United Therapeutics Corporation (UTHR)
Payables turnover
Dec 31, 2023 | Dec 31, 2022 | Dec 31, 2021 | Dec 31, 2020 | Dec 31, 2019 | ||
---|---|---|---|---|---|---|
Cost of revenue | US$ in thousands | 736,700 | 274,500 | 397,300 | 108,100 | 117,600 |
Payables | US$ in thousands | 5,600 | 4,100 | 3,800 | 4,100 | 9,900 |
Payables turnover | 131.55 | 66.95 | 104.55 | 26.37 | 11.88 |
December 31, 2023 calculation
Payables turnover = Cost of revenue ÷ Payables
= $736,700K ÷ $5,600K
= 131.55
The payables turnover ratio for United Therapeutics Corp has shown a consistent upward trend over the past five years. The ratio increased from 11.88 in 2019 to 45.98 in 2023, indicating a significant improvement in the company's ability to efficiently manage its accounts payable.

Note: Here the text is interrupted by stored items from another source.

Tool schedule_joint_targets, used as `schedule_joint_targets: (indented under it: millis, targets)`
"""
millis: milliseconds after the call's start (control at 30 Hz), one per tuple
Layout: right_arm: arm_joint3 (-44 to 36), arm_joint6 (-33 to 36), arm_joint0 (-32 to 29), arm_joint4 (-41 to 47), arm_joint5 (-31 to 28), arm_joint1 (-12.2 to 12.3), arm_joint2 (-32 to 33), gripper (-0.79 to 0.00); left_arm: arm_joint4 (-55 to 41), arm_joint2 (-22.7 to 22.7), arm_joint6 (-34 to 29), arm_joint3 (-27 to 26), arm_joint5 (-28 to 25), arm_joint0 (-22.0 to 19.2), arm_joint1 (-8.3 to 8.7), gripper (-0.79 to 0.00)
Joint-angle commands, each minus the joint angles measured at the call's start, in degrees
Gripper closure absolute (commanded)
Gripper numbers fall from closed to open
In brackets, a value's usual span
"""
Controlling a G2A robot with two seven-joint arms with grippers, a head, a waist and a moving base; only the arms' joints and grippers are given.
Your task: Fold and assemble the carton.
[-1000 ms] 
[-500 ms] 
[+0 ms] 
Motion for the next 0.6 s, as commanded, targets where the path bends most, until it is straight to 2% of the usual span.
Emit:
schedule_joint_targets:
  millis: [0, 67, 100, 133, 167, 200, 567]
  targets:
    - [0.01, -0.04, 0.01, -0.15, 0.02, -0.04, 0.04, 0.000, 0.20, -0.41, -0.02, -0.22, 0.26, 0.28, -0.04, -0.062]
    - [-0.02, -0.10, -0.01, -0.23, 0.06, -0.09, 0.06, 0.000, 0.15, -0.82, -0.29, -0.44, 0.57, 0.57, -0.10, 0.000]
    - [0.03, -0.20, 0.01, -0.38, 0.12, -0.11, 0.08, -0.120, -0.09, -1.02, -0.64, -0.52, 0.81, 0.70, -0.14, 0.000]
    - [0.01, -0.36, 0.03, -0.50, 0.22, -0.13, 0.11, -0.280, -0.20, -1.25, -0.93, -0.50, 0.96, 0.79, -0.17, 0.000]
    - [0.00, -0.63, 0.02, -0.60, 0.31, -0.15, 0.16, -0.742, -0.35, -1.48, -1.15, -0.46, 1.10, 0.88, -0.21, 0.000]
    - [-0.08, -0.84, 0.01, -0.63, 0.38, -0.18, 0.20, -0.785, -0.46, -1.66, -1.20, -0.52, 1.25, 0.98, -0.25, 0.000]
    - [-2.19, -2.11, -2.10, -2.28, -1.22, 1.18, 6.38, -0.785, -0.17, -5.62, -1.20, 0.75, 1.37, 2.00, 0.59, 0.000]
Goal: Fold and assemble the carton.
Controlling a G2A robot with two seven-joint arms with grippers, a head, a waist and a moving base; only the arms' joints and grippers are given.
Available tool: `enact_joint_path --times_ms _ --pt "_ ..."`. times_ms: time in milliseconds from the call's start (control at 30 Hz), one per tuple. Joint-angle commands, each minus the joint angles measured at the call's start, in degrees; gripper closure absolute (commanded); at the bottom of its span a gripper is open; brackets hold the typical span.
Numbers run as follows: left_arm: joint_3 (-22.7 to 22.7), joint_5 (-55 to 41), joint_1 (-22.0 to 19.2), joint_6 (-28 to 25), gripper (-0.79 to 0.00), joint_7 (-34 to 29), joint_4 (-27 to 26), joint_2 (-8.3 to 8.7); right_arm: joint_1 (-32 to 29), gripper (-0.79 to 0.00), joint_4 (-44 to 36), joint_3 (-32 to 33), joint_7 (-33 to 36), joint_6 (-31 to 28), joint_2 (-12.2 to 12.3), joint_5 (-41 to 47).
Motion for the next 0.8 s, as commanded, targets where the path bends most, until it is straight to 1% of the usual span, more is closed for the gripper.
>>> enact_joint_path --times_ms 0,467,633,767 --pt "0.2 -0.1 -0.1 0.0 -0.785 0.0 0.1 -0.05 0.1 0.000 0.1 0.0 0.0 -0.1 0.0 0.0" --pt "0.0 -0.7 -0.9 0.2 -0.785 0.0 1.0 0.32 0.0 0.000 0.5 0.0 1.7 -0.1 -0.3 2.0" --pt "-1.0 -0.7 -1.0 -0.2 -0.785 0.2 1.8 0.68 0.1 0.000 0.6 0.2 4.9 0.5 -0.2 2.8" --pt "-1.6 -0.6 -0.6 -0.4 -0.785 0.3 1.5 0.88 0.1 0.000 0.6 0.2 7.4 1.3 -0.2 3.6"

This trend suggests that the company is taking longer to pay off its suppliers compared to previous years, which could indicate improved cash flow management or negotiation power with suppliers. A higher payables turnover ratio generally reflects a more efficient use of working capital and potentially stronger supplier relationships.
Overall, the increasing payables turnover ratio for United Therapeutics Corp demonstrates the company's effective management of its payables and improvement in its financial efficiency over the years.